Ken, is the issue the hit rate of the data cache or the time to process a miss?
Since the data cache is a writeback cache with 4 byte lines, every time you have a cache miss,
it can result in a 4-byte write to Avalon (it the victim line is dirty) and then a 4-read from Avalon to fetch the new line.
Because the CPU doesn't have a non-blocking cache, the CPU pipeline stalls while these Avalon transfers are performed.

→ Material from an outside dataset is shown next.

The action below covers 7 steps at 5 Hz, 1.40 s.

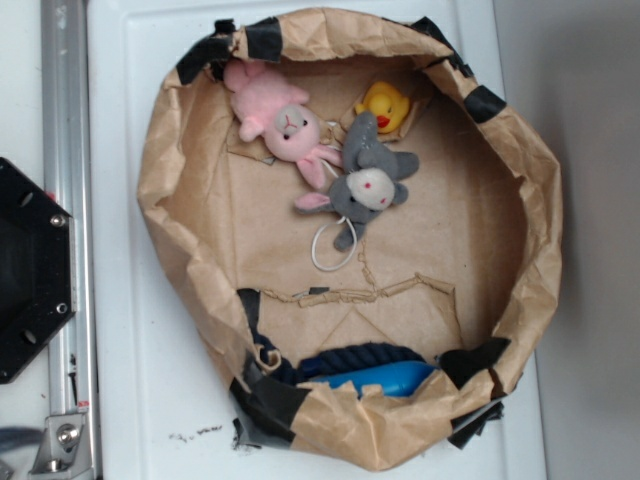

Would a larger cache line size help your problem? If so, the Avalon reads and writes would be bursts which would tend to
lower the average number cycles on a miss but only if you need the other data in the line. The CPU would still be stalled
while these bursts are happening. More advance CPUs have features like non-blocking caches, scoreboarded loads, and
even out-of-order execution to try to keep the CPU busy while stalled for memory accesses. Alas, Nios II has none of
these features since they are probably too aggressive to implement in an FPGA and achieve acceptable Fmax.
I've designed chips in the past with color space conversion blocks for image processing.
The table accesses were always reads of 4 bytes but were not related to each other (low temporal and spatial locality).
We ended up storing this table in an off-chip SSRAM instead of the SDRAM because it was very wasteful of the SDRAM bandwidth.
To get good performance with SDRAM, you need to make large bursts (e.g. 16 or 32 bytes) and also should have high
temporal and spatial locality of references).